* Activity
Extract all lines from the data beneath that include the word "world".

* Dataset section
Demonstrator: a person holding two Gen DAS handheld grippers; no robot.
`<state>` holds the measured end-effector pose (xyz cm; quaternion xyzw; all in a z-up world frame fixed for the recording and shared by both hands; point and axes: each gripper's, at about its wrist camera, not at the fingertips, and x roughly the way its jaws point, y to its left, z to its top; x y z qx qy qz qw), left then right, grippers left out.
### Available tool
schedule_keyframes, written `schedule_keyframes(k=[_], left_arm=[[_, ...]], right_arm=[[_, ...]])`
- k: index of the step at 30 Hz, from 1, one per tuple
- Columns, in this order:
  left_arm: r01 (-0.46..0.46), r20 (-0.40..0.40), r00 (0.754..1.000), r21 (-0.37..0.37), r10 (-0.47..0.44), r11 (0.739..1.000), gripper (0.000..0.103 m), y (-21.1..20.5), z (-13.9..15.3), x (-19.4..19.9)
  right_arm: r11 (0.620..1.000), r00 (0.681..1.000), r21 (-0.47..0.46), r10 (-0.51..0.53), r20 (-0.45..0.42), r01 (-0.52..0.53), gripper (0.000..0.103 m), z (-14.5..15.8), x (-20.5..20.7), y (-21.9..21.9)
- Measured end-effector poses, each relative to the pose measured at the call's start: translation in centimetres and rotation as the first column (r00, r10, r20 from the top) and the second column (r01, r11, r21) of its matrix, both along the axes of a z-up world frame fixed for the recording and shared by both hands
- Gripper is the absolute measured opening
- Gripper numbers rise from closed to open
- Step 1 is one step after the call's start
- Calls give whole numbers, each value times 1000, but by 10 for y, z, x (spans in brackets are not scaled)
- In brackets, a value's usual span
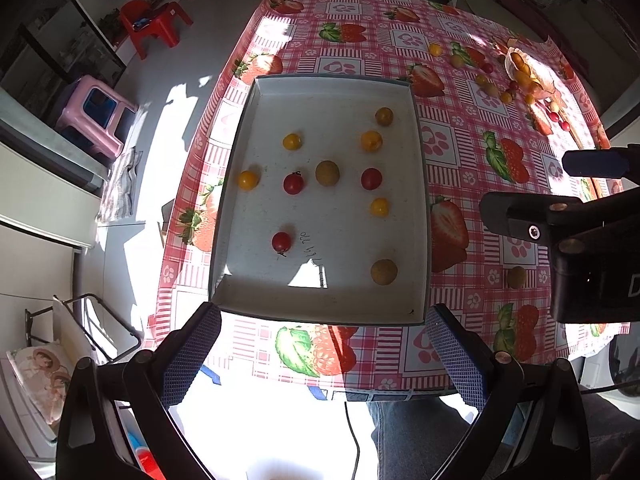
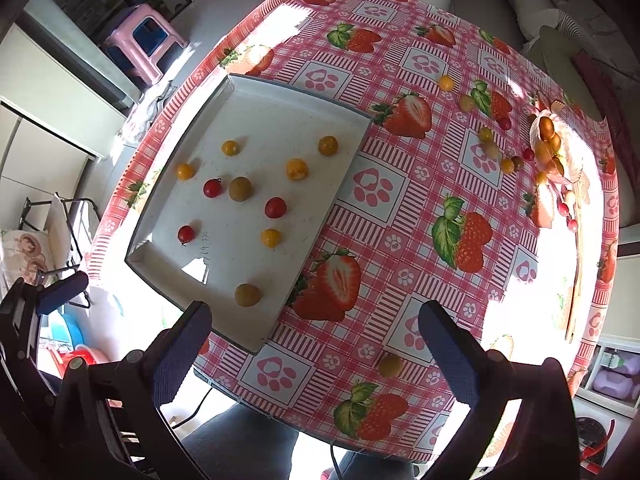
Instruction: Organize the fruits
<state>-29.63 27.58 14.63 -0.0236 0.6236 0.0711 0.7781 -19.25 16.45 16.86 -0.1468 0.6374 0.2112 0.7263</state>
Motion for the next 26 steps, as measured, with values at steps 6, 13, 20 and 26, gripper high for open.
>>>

* Exercise response
`<state>` holds the measured end-effector pose (xyz cm; quaternion xyzw; all in a z-up world frame fixed for the recording and shared by both hands; point and axes: each gripper's, at about its wrist camera, not at the fingertips, and x roughly the way its jaws point, y to its left, z to its top; x y z qx qy qz qw), left then right, grippers left out.
- Measured end-effector poses, each relative to the pose measured at the call's start: translation in centimetres and rotation as the first column (r00, r10, r20 from the top) and the second column (r01, r11, r21) of its matrix, both along the axes of a z-up world frame fixed for the recording and shared by both hands

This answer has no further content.